Politique

Jean De Dieu Momo: «le pouvoir et l'exercice du pouvoir doivent être maniés dans l'intérêt général et l'intérêt du pays»

Jean De Dieu Momo: «le pouvoir et l'exercice du pouvoir doivent être maniés dans l'intérêt général et l'intérêt du pays»

Le ministre délégué auprès du ministre de la Justice Jean De Dieu Momo parlant de la notion du pouvoir affirme qu’un pays n’est pas géré selon des humeurs.

En parlant du testament que le président Paul Biya va laisser à ses successeurs, le ministre délégué auprès du ministre de la Justice Jean De Dieu Momo a ouvert une brèche dans sa publication pour interroger la notion du pouvoir. Premièrement, il fait remarquer qu’on ne gouverne pas en fonction d’humeur. On gouverne en tenant compte de l’intérêt général et de celui du pays tout entier.

Démontrant que le Chef de l’Etat est un mendiant de la paix, il fait remarquer que même en ayant la possibilité de punir certains de ses compatriotes, il ne l’a pas fait. Car dans la notion de pouvoir, il faut taire sa colère avant de prendre une décision.

Retrouvez ci-dessous la suite de sa tribune parlant du testament du président Paul Biya.

Et c’est le lieu ici d’interroger la notion du pouvoir. On ne gouverne pas suivant ses humeurs. Le pouvoir et l’exercice du pouvoir doivent être maniés dans l’intérêt général et l’intérêt du pays. Il faut apprendre à taire sa colère avant de prendre une décision.

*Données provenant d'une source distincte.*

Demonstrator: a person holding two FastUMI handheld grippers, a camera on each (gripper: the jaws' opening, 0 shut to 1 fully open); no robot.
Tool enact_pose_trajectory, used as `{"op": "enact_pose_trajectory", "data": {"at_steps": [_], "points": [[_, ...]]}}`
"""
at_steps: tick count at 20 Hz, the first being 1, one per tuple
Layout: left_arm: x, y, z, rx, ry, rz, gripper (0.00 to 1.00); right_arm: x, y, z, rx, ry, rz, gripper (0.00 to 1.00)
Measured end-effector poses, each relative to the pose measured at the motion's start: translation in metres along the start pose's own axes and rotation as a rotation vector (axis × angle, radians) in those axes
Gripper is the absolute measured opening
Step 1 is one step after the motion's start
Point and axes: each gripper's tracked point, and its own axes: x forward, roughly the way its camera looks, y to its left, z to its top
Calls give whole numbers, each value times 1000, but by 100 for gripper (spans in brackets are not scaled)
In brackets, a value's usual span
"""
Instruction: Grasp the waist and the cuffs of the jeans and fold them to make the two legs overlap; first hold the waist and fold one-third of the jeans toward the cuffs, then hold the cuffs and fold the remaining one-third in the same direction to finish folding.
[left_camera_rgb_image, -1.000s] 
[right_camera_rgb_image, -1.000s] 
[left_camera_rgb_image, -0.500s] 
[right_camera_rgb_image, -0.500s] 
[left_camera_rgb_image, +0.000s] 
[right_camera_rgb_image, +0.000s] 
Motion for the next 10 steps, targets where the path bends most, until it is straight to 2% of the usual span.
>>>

Et c’est là toute la contradiction du pouvoir: alors qu’on a le pouvoir de punir, il faut encore examiner quel profit tirer d’une telle punition. Est-ce uniquement pour la satisfaction de ses pulsions personnelles? Il faut s’en abstenir. Punir par vengeance est prohibé.

Avoir le pouvoir et ne pouvoir punir peut être frustrant, mais il faut accepter de boire le pus dans l’intérêt général. Il faut s’élever au-dessus de sa colère et de sa frustration humaine compréhensible. En fait, on souffre à avoir le pouvoir car un usage violent du pouvoir vous conduit à la dictature voire à la criminalité. Or l’exercice du pouvoir doit être de respecter en premier la règle. C’est la loi qui détermine nos actions et non nos pulsions personnelles ni notre penchant à vouloir nous servir du pouvoir pour nous venger de la brûlure d’une injure. Avoir le pouvoir, c’est réussir à ne pas l’utiliser à des fins personnelles. C’est aussi souffrir de l’opprobre sans avoir envie de l’utiliser pour châtier. Le pouvoir et l’exercice du pouvoir peuvent nous rendre inhumains et en cela le pouvoir est dangereux car il peut nous transformer en monstre. C’est un exercice éprouvant que celui du pouvoir quand on veut construire face au brouhaha intempestif de certains intellectuels formatés pour servir les intérêts contraires à ceux du pays. Il faut s’élever au-dessus de toute autre considération qui ne soit pas dans l’intérêt du peuple et du pays. Quitte à être soit même frustré.

Tel est, me semble-t-il, le message profond contenu dans le testament du président paul Biya.